Host halts with a purple diagnostic screen(PSOD - purple screen of death) referencing Machine Check Exception (MCE)
search cancel

Host halts with a purple diagnostic screen(PSOD - purple screen of death) referencing Machine Check Exception (MCE)

book

Article ID: 372284

calendar_today

Updated On:

Products

VMware vSphere ESXi

Issue/Introduction

  • When a purple diagnostic screen(PSOD) occurs on an ESXi host you may see a reference to "Machine Check Exception".

  • At the ESXi console, the purple diagnostic screen will have entries similar to:

    VMware ESXi #.#.# [Releasebuild-######## x86_64]
    Machine Check Exception on PCPU## in world ######:idle51
    System has encountered a Hardware Error - Please contact the hardware vendor


    Uncorrectable/recoverable memory error in world ####; unable to recover in kernel context
    Data Cache DataRead Error

  • In the /var/run/log/vmkernel.log, you may see entries similar to:

    YYYY-MM-DDTHH:MM:SS.FFFZ cpu##:40848027)ALERT: MCA: 200: SRAR Excp G7 B1 ###### Cache Hierarchy: Level 0 Data Cache DataRead Error.

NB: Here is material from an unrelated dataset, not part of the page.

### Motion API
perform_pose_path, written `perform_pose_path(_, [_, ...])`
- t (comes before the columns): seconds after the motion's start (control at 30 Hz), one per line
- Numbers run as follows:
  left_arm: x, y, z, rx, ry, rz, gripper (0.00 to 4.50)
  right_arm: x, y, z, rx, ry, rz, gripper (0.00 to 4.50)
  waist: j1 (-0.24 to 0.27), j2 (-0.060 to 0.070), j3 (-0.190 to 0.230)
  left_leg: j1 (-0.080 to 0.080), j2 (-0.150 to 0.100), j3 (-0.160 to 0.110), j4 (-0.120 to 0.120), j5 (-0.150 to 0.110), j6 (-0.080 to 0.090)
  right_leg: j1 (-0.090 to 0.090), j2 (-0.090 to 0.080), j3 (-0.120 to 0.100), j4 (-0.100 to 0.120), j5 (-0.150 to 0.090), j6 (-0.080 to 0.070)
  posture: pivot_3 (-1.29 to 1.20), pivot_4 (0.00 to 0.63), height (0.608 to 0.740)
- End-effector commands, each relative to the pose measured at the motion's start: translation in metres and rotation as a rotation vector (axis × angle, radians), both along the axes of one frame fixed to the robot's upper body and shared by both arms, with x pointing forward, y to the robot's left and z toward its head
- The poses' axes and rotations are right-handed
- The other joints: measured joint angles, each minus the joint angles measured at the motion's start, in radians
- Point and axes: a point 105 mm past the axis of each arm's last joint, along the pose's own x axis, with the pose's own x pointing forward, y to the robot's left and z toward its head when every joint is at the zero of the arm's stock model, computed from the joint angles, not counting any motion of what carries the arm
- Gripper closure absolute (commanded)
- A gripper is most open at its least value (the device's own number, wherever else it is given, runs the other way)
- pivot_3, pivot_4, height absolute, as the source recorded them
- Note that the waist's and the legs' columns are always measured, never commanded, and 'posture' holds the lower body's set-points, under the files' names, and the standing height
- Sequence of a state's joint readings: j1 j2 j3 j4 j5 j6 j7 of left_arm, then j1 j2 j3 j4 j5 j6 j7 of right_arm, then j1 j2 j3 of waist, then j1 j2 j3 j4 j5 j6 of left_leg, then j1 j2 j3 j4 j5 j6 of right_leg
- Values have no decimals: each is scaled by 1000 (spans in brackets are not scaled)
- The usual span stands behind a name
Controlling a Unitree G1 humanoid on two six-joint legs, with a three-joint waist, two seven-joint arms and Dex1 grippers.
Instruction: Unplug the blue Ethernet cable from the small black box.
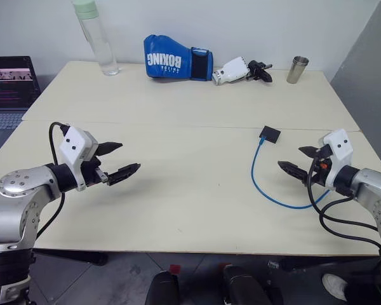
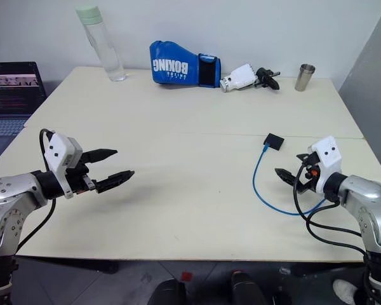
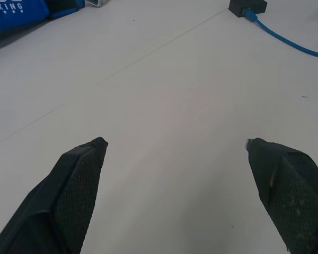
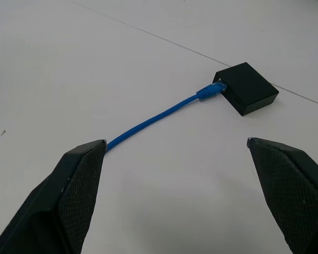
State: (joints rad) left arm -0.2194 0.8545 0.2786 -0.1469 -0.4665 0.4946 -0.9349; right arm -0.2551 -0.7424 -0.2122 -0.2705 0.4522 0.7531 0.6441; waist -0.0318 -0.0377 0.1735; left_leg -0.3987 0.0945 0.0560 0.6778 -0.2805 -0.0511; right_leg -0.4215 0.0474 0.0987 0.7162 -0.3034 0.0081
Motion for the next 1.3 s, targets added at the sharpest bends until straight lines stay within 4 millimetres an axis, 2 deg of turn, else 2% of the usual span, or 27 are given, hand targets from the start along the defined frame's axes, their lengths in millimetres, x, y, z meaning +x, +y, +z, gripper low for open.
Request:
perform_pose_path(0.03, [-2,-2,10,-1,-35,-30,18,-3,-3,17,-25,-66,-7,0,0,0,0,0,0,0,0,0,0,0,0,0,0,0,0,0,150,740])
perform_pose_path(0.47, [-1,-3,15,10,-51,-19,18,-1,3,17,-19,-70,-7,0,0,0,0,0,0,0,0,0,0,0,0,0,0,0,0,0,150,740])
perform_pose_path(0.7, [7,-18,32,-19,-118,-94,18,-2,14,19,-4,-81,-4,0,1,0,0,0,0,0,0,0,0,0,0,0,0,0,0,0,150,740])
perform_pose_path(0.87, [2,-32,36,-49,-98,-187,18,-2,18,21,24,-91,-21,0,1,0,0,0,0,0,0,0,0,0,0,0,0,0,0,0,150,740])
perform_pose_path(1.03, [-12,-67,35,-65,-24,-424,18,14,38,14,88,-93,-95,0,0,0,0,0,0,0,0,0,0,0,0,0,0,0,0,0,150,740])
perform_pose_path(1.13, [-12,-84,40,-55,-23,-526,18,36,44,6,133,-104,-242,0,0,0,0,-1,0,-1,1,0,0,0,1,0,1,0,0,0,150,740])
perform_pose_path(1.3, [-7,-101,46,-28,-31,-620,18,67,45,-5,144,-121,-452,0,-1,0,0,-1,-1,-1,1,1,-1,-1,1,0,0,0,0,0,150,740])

    YYYY-MM-DDTHH:MM:SS.FFFZ cpu##:40848027)MCAIntel: 1120: Force retiring MPN ###### to recover from MCA error detected by cpu## in bank1.
    YYYY-MM-DDTHH:MM:SS.FFFZ cpu##:40848027)ALERT: MCA: 200: SRAR Excp G7 B1 ###### Cache Hierarchy: Level 0 Data Cache DataRead Error.
    YYYY-MM-DDTHH:MM:SS.FFFZ cpu##:40848027)MCAIntel: 1120: Force retiring MPN ######to recover from MCA error detected by cpu## in bank1.

  • The error can also caused by a failing hardware device. In such case PSOD screen may report error similar to

    YYYY-MM-DDTHH:MM:SS.FFFZ cpu##:40848027)IDT: 1895: Uncorrectable/unrecoverable machine check error
    YYYY-MM-DDTHH:MM:SS.FFFZ cpu##:40848027)MCA: 208: UC Excp G4 86 Sbb00002000000e0b AB M180008 P8/8 I/O error reported by PCI 0000:00:03.0.

  •  

Cause

The Machine Check Architecture (MCA) is a CPU feature designed to detect and report hardware anomalies. When the hardware detects a critical or fatal condition, it raises a Machine Check Exception (MCE). These exceptions are considered severe and unrecoverable, which leads to an expected ESXi host crash, often resulting in a Purple Screen of Death (PSOD).

In this scenario, the MCE was categorized as an SRAR (Software Recoverable Action Required), which denotes:

Uncorrectable: The error cannot be automatically corrected by hardware.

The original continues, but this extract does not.